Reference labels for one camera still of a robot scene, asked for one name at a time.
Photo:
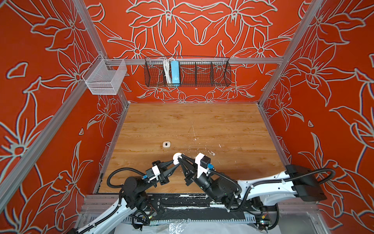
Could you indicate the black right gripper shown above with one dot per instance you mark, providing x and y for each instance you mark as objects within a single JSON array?
[{"x": 190, "y": 176}]

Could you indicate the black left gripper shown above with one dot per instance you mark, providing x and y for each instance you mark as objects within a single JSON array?
[{"x": 164, "y": 174}]

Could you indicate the white round disc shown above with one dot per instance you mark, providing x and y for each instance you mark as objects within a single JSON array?
[{"x": 176, "y": 158}]

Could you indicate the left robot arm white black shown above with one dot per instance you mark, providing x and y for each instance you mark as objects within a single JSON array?
[{"x": 132, "y": 199}]

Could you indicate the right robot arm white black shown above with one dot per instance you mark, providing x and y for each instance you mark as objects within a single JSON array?
[{"x": 294, "y": 182}]

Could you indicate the blue flat box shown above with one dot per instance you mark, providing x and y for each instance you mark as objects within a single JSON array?
[{"x": 175, "y": 73}]

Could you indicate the small green circuit board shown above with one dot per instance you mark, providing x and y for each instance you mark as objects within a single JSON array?
[{"x": 263, "y": 224}]

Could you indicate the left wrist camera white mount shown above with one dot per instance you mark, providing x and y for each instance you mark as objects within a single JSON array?
[{"x": 152, "y": 173}]

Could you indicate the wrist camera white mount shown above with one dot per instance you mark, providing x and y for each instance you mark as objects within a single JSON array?
[
  {"x": 152, "y": 173},
  {"x": 203, "y": 165}
]

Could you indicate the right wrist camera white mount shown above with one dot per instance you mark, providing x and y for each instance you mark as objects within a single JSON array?
[{"x": 203, "y": 165}]

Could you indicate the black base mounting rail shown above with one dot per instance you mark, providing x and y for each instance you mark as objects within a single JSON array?
[{"x": 200, "y": 208}]

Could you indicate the black wire wall basket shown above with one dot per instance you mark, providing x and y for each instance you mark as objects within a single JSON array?
[{"x": 194, "y": 71}]

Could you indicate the clear plastic wall bin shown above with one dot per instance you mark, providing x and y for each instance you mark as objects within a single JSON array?
[{"x": 105, "y": 76}]

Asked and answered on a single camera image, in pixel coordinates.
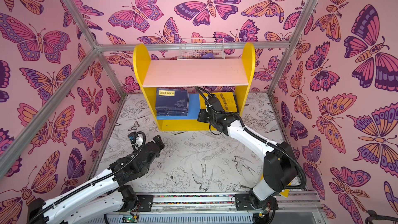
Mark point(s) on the blue book Yijing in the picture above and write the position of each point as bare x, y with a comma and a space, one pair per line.
166, 114

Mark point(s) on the green circuit board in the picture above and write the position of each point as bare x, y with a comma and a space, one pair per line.
129, 219

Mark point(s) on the yellow book with cartoon face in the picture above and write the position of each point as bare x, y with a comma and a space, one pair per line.
284, 193

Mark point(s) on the yellow book with orange figure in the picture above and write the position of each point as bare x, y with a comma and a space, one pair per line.
227, 100

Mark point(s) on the yellow shelf with blue board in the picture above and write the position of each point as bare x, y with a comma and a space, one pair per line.
154, 74

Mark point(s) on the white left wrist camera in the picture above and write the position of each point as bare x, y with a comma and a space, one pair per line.
136, 139

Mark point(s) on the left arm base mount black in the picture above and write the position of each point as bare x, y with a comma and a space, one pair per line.
140, 203

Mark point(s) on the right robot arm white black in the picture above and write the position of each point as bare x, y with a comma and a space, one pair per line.
281, 170

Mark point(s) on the blue book Sunzi Bingfa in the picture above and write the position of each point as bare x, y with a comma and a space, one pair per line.
172, 116

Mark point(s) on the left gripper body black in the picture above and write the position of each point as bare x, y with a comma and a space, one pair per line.
160, 146

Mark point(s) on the blue book Mengxi Bitan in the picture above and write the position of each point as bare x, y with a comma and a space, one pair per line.
171, 111

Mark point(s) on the blue book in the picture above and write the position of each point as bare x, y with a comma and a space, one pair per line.
171, 98
171, 108

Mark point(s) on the aluminium rail front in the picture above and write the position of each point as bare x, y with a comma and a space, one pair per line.
222, 202

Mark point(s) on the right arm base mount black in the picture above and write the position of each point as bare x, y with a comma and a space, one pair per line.
249, 202

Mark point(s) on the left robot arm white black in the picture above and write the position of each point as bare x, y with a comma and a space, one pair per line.
107, 192

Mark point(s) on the clear wire basket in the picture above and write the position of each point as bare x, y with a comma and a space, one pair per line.
201, 48

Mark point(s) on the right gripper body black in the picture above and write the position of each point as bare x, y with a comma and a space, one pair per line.
210, 107

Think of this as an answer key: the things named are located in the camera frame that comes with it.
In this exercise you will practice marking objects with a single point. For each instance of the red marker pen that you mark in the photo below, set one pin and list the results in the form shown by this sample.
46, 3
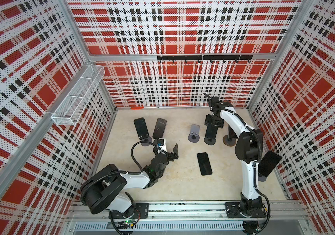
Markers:
137, 108

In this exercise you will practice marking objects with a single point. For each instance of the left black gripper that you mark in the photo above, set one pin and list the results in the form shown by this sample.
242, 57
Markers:
172, 157

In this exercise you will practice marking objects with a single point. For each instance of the black hook rail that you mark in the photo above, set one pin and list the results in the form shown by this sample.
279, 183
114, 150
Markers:
236, 57

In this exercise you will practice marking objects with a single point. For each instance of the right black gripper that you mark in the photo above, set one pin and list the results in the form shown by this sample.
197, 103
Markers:
220, 125

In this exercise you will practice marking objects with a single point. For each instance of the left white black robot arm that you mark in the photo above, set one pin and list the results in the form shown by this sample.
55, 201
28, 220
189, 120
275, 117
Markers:
106, 189

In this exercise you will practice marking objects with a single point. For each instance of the black phone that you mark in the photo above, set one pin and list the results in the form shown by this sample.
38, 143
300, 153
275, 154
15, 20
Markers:
211, 132
141, 128
231, 133
204, 164
159, 128

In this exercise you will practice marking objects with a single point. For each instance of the grey phone stand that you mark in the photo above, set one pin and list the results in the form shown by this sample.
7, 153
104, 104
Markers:
209, 141
193, 136

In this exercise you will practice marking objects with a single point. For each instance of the white wire mesh basket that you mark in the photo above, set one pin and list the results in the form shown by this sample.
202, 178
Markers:
70, 110

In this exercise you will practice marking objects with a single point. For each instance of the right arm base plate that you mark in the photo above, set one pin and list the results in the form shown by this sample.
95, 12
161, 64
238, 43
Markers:
239, 210

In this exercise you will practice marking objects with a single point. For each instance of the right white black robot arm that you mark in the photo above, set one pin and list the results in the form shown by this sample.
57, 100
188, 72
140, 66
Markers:
248, 150

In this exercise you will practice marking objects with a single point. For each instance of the far right grey stand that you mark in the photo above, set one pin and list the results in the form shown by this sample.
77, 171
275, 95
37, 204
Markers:
229, 142

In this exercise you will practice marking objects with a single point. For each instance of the far left grey stand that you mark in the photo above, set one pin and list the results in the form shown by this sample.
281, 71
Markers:
146, 141

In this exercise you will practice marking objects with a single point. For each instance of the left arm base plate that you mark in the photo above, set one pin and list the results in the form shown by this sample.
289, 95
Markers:
135, 211

**What you should do**
Output the whole listing without change. Any picture is to be left out.

**Answer box**
Reference labels for one camera still of a robot scene, asked for one name at a time.
Photo:
Could you indicate the black right gripper shown above with one dot per instance you mark, providing x and y for each instance you mark as objects within a single JSON array?
[{"x": 190, "y": 176}]

Could you indicate the black left gripper shown above with one dot per instance you mark, providing x and y for each instance you mark as objects within a single JSON array?
[{"x": 164, "y": 174}]

Could you indicate the white round disc shown above with one dot per instance you mark, providing x and y for each instance you mark as objects within a single JSON array?
[{"x": 176, "y": 158}]

Could you indicate the left robot arm white black shown above with one dot per instance you mark, providing x and y for each instance you mark as objects within a single JSON array?
[{"x": 132, "y": 199}]

Could you indicate the right robot arm white black shown above with one dot per instance you mark, providing x and y for each instance you mark as objects within a single JSON array?
[{"x": 294, "y": 182}]

Could you indicate the blue flat box shown above with one dot per instance you mark, providing x and y for each instance you mark as objects within a single JSON array?
[{"x": 175, "y": 73}]

Could you indicate the small green circuit board shown above with one dot per instance you mark, providing x and y for each instance you mark as objects within a single JSON array?
[{"x": 263, "y": 224}]

Could you indicate the left wrist camera white mount shown above with one dot per instance you mark, providing x and y for each instance you mark as objects within a single JSON array?
[{"x": 152, "y": 173}]

Could you indicate the wrist camera white mount shown above with one dot per instance you mark, providing x and y for each instance you mark as objects within a single JSON array?
[
  {"x": 152, "y": 173},
  {"x": 203, "y": 165}
]

Could you indicate the right wrist camera white mount shown above with one dot per instance you mark, providing x and y for each instance you mark as objects within a single JSON array?
[{"x": 203, "y": 165}]

Could you indicate the black base mounting rail shown above with one dot per instance you mark, providing x and y for each instance you mark as objects within a single JSON array?
[{"x": 200, "y": 208}]

Could you indicate the black wire wall basket shown above with one dot per instance you mark, providing x and y for each instance you mark as objects within a single JSON array?
[{"x": 194, "y": 71}]

Could you indicate the clear plastic wall bin shown above with one dot per instance you mark, providing x and y for each instance you mark as objects within a single JSON array?
[{"x": 105, "y": 76}]

Asked and answered on a single camera image, in pixel coordinates.
Mark point(s) on the blue book Yijing in the picture above and write the position of each point as bare x, y with a comma and a space, one pair per line.
166, 114

Mark point(s) on the green circuit board in the picture above and write the position of each point as bare x, y with a comma and a space, one pair per line.
129, 219

Mark point(s) on the yellow book with cartoon face in the picture above and write the position of each point as bare x, y with a comma and a space, one pair per line.
284, 193

Mark point(s) on the yellow book with orange figure in the picture above and write the position of each point as bare x, y with a comma and a space, one pair per line.
227, 100

Mark point(s) on the yellow shelf with blue board in the picture above and write the position of each point as bare x, y with a comma and a space, one pair per line.
154, 74

Mark point(s) on the white left wrist camera in the picture above and write the position of each point as bare x, y with a comma and a space, one pair per line.
136, 139

Mark point(s) on the left arm base mount black in the picture above and write the position of each point as bare x, y with a comma and a space, one pair per line.
140, 203

Mark point(s) on the right robot arm white black in the picture above and write the position of each point as bare x, y with a comma and a space, one pair per line.
281, 170

Mark point(s) on the blue book Sunzi Bingfa in the picture above and write the position of each point as bare x, y with a comma and a space, one pair per line.
172, 116

Mark point(s) on the left gripper body black in the picture above and write the position of each point as bare x, y with a comma and a space, one pair per line.
160, 146

Mark point(s) on the blue book Mengxi Bitan in the picture above and write the position of each point as bare x, y with a comma and a space, one pair per line.
171, 111

Mark point(s) on the blue book in the picture above and write the position of each point as bare x, y with a comma and a space, one pair per line.
171, 98
171, 108

Mark point(s) on the aluminium rail front in the picture above and write the position of each point as bare x, y with a comma and a space, one pair per line.
222, 202

Mark point(s) on the right arm base mount black in the picture above and write the position of each point as bare x, y with a comma and a space, one pair per line.
249, 202

Mark point(s) on the left robot arm white black in the picture above and write the position of each point as bare x, y with a comma and a space, one pair per line.
107, 192

Mark point(s) on the clear wire basket in the picture above and write the position of each point as bare x, y with a comma and a space, one pair per line.
201, 48

Mark point(s) on the right gripper body black in the picture above and write the position of each point as bare x, y with a comma and a space, one pair per line.
210, 107

Think of this as an answer key: the things named are located in the camera frame that comes with it.
In this exercise you will practice marking objects with a single point. For each instance of the red marker pen that you mark in the photo below, set one pin and list the results in the form shown by this sample.
46, 3
Markers:
137, 108

In this exercise you will practice marking objects with a single point. For each instance of the left black gripper that you mark in the photo above, set one pin and list the results in the form shown by this sample.
242, 57
Markers:
172, 157

In this exercise you will practice marking objects with a single point. For each instance of the black hook rail that you mark in the photo above, set one pin and list the results in the form shown by this sample.
279, 183
114, 150
Markers:
236, 57

In this exercise you will practice marking objects with a single point. For each instance of the right black gripper that you mark in the photo above, set one pin and list the results in the form shown by this sample.
197, 103
Markers:
220, 125

In this exercise you will practice marking objects with a single point. For each instance of the left white black robot arm that you mark in the photo above, set one pin and list the results in the form shown by this sample.
55, 201
28, 220
189, 120
275, 117
Markers:
106, 189

In this exercise you will practice marking objects with a single point. For each instance of the black phone that you mark in the photo above, set one pin and list the results in the form shown by this sample.
38, 143
300, 153
275, 154
15, 20
Markers:
211, 132
141, 128
231, 133
204, 164
159, 128

In this exercise you will practice marking objects with a single point. For each instance of the grey phone stand that you mark in the photo above, set one pin and list the results in the form shown by this sample.
7, 153
104, 104
Markers:
209, 141
193, 136

In this exercise you will practice marking objects with a single point. For each instance of the white wire mesh basket that you mark in the photo above, set one pin and list the results in the form shown by this sample.
202, 178
Markers:
70, 110

In this exercise you will practice marking objects with a single point. For each instance of the right arm base plate that you mark in the photo above, set one pin and list the results in the form shown by this sample.
95, 12
161, 64
238, 43
Markers:
239, 210

In this exercise you will practice marking objects with a single point. For each instance of the right white black robot arm that you mark in the photo above, set one pin and list the results in the form shown by this sample.
57, 100
188, 72
140, 66
Markers:
248, 150

In this exercise you will practice marking objects with a single point. For each instance of the far right grey stand that you mark in the photo above, set one pin and list the results in the form shown by this sample.
77, 171
275, 95
37, 204
Markers:
229, 142

In this exercise you will practice marking objects with a single point. For each instance of the far left grey stand that you mark in the photo above, set one pin and list the results in the form shown by this sample.
281, 71
Markers:
146, 141

In this exercise you will practice marking objects with a single point. For each instance of the left arm base plate that you mark in the photo above, set one pin and list the results in the form shown by this sample.
289, 95
Markers:
135, 211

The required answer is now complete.